### What needs to be done
Go to the line below containing "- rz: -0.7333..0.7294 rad" and print exactly from there through the line containing "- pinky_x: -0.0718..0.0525", both included. Print nothing else.

(Source data)

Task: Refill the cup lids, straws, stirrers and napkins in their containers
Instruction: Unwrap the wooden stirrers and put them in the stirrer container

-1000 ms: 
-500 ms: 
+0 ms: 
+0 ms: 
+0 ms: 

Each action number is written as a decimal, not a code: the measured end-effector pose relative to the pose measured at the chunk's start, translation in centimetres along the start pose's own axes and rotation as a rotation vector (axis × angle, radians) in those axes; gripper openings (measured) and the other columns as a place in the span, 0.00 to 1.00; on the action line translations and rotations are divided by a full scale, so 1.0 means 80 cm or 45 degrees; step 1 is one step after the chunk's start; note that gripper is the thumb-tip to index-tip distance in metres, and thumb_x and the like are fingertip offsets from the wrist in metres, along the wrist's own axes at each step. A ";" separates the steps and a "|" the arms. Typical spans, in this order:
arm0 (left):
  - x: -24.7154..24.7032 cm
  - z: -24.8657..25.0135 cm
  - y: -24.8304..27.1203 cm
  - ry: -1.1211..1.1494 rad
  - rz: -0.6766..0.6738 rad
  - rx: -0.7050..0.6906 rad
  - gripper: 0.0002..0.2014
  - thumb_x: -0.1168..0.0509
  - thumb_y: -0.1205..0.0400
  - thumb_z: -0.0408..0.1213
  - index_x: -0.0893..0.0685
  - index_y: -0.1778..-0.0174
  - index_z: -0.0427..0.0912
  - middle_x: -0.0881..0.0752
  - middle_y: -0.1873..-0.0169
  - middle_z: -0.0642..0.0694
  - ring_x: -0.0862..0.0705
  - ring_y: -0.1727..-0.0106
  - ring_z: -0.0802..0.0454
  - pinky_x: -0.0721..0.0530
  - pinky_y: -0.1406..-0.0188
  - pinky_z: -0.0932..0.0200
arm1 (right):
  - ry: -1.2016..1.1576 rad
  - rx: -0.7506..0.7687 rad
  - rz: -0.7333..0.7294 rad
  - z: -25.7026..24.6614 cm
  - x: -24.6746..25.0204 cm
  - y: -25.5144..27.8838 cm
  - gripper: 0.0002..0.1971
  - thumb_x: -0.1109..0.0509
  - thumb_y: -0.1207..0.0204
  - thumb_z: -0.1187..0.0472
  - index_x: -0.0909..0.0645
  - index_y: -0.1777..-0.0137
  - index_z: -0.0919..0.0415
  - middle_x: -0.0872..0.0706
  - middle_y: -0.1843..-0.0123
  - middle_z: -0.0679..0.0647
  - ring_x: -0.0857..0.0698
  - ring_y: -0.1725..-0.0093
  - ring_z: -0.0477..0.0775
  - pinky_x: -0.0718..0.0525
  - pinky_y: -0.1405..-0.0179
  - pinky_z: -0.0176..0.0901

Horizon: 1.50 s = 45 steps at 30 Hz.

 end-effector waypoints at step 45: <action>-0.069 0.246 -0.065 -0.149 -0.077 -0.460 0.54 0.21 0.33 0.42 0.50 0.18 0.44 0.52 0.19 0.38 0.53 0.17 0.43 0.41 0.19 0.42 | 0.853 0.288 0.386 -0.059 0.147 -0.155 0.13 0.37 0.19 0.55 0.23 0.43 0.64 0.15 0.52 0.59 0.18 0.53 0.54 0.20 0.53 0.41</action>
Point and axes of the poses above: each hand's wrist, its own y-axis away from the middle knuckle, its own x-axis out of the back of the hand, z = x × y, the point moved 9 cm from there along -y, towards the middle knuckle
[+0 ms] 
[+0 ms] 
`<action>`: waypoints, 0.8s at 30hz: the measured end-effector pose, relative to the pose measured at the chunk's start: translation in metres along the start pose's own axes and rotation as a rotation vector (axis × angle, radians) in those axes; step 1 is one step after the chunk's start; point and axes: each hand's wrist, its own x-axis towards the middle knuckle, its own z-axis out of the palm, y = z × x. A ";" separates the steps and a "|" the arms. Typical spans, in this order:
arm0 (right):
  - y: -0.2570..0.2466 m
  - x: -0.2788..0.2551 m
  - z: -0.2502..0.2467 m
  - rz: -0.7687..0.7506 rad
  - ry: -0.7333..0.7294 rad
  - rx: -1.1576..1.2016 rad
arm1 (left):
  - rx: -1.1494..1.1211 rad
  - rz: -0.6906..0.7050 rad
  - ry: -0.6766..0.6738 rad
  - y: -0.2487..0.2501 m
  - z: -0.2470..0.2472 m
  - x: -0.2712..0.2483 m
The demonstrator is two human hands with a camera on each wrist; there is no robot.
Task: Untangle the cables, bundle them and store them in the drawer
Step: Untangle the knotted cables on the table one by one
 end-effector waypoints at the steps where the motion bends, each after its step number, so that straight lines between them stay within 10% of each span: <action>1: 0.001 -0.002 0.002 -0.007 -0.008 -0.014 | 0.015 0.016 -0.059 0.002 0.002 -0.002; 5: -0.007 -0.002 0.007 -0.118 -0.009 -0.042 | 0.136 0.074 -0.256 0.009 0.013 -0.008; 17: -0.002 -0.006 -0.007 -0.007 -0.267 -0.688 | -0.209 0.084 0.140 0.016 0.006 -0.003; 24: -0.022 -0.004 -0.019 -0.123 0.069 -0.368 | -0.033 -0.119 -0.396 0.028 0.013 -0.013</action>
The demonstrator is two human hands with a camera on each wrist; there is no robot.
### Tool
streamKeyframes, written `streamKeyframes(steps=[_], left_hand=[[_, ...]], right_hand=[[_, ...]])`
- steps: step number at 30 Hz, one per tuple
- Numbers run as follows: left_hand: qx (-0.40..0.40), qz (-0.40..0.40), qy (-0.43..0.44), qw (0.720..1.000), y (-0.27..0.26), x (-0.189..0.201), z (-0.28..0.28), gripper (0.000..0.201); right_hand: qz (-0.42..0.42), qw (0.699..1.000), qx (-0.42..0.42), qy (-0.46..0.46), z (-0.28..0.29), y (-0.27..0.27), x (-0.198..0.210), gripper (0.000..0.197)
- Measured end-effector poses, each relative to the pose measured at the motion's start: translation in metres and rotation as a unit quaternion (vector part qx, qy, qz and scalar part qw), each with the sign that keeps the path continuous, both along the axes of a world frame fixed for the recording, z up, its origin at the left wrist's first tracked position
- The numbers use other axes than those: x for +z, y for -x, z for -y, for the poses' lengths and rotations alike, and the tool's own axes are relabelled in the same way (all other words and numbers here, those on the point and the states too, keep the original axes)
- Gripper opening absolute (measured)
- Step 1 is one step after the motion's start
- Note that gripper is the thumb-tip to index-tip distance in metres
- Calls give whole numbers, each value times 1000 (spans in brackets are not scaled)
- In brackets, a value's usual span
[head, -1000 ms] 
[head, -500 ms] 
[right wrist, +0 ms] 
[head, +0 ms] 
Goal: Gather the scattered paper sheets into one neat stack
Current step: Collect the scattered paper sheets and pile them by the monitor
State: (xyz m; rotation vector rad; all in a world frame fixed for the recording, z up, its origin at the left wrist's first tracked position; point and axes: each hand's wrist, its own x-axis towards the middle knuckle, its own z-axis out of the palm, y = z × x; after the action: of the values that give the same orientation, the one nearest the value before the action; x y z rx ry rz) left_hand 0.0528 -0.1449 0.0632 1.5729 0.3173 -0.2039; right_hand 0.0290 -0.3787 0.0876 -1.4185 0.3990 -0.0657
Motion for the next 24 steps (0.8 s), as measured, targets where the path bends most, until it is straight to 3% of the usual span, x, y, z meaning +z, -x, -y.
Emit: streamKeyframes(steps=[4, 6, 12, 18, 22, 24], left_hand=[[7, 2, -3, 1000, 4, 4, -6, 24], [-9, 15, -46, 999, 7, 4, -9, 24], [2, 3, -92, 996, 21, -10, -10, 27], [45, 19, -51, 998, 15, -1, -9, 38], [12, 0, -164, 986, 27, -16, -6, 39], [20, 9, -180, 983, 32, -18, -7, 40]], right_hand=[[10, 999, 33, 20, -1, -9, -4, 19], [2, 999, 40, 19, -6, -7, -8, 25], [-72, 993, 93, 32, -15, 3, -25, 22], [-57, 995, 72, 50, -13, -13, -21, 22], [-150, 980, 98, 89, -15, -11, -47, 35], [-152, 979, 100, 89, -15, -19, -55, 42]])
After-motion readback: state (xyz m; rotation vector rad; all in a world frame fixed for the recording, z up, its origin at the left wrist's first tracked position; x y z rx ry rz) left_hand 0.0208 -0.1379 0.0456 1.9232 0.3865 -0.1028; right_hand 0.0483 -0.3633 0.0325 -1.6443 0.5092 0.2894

### Answer below
  - rz: -0.7333..0.7294 rad
  - z: -25.7026..24.6614 cm
  - x: -24.6746..25.0204 cm
  - y: -25.5144..27.8838 cm
  - gripper: 0.0002..0.1971
  - thumb_x: -0.1109..0.0509
  - thumb_y: -0.1207..0.0204
  - thumb_z: -0.1187..0.0472
  - index_x: -0.0909..0.0645
  - index_y: -0.1777..-0.0137
  - index_z: -0.0919..0.0415
  - middle_x: -0.0872..0.0706
  - middle_y: -0.1843..-0.0123
  - middle_z: -0.0679..0.0647
  - ring_x: -0.0857..0.0698
  - ring_y: -0.1725..-0.0093
  - ring_z: -0.0477..0.0775
  - pinky_x: -0.0718..0.0525

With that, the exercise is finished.